Con el tiempo, su actividad en internet evolucionó y comenzó a crear contenidos no solo para otros profesores, sino también para sus propios alumnos. “Pensé que si a mí me había servido compartir, ellos también podían beneficiarse de eso». Y es que, tal y como destaca Guillermo, «subir clases online facilita mucho el aprendizaje: pueden verlas cuando quieran, repasar, poner subtítulos, traducir si lo necesitan… La tecnología permite una educación más accesible e inclusiva».

Aunque ha utilizado múltiples plataformas, ahora se centra sobre todo en su blog, en YouTube y en redes oficiales del Ministerio.
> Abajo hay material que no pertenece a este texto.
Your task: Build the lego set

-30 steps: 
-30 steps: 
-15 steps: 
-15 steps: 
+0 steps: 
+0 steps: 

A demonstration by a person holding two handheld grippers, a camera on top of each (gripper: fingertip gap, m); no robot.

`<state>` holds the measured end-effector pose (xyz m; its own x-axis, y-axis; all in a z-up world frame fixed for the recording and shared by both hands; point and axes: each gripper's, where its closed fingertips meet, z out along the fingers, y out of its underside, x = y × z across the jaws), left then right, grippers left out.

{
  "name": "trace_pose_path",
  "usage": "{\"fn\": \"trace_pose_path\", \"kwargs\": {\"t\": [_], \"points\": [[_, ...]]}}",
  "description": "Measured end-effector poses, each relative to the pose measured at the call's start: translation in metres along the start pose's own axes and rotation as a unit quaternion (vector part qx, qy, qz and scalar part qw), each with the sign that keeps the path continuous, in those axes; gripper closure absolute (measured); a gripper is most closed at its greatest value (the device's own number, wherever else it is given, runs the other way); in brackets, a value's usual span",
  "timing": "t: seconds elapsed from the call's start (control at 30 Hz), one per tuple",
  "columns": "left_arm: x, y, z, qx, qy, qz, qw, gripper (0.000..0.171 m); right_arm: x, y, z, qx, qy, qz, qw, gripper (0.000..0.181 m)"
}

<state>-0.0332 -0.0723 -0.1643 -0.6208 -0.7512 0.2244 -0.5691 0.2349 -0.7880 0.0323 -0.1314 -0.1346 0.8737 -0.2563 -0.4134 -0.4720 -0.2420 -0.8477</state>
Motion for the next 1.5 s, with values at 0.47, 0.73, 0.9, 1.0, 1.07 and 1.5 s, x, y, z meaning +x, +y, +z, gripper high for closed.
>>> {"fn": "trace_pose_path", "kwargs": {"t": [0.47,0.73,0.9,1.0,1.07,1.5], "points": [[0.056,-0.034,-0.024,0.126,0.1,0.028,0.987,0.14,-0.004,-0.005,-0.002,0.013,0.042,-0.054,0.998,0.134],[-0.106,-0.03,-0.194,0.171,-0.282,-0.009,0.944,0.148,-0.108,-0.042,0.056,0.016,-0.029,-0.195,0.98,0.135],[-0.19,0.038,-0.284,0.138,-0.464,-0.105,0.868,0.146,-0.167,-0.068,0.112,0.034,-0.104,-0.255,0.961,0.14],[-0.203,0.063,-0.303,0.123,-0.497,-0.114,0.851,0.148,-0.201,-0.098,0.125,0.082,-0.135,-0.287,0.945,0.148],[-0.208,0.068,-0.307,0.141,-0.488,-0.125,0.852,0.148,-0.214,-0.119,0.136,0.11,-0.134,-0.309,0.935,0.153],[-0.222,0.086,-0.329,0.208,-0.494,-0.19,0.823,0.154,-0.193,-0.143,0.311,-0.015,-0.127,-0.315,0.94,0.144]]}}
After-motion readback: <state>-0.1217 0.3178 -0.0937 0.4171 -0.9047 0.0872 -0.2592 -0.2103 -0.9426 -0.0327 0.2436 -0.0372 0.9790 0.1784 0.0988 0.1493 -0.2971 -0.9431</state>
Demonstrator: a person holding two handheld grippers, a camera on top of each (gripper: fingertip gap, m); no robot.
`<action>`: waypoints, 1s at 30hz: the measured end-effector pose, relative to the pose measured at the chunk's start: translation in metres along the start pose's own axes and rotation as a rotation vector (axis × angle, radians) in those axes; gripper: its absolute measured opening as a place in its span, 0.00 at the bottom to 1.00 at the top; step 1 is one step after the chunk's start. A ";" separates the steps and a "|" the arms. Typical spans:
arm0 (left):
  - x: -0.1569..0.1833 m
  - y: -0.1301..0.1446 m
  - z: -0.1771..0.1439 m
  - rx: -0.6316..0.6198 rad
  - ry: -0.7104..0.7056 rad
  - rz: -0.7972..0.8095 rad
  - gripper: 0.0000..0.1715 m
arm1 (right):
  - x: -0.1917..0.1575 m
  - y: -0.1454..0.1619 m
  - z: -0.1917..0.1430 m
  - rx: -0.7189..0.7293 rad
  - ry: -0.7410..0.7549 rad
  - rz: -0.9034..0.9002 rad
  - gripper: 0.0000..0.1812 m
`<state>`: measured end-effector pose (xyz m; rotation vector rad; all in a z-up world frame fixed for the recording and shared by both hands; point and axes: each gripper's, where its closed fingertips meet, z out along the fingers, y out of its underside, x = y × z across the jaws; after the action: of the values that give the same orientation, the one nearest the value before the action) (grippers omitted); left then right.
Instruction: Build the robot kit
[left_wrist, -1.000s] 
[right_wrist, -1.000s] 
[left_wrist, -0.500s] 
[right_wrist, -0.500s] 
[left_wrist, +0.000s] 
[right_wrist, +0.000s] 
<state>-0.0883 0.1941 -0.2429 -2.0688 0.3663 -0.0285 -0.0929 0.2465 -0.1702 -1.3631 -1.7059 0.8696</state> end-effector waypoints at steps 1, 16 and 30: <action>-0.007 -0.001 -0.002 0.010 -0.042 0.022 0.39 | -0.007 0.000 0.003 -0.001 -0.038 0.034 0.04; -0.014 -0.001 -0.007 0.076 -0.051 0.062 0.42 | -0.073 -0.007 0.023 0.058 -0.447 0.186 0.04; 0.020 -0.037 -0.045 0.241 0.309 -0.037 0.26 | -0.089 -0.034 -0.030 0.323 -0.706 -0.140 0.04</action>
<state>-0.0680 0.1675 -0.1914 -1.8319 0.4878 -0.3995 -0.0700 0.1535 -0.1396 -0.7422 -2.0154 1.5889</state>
No utiliza redes como Instagram o TikTok por cuestiones de licencia, y porque «creo que no están pensadas para eso». Aun así, este profesor defiende el uso positivo de la tecnología en el aula. «Las redes o el móvil pueden ser destructivos si se usan mal, pero si se usan bien, son herramientas educativas muy potentes».
En sus clases de Tecnología los vídeos se han convertido en un recurso habitual. «Los alumnos están acostumbrados al formato vídeo. Aprenden con él fuera del aula, así que ¿por qué no dentro también? Les hablas en su idioma digital y lo valoran. Muchos llegan a clase, ven el vídeo y me dicen: ‘¡Salías tú!’. Es una forma de conectar con ellos desde el minuto uno».
Tanto para Raquel, como para Enrique y Guillermo, el objetivo es adaptar la enseñanza a los tiempos y aprovechar las herramientas disponibles para hacer el aprendizaje más cercano, accesible y significativo. «El contenido es el mismo que en un libro, pero presentado de forma que les resulta más atractiva a los jóvenes». Al final, se trata de estar donde ellos ya están.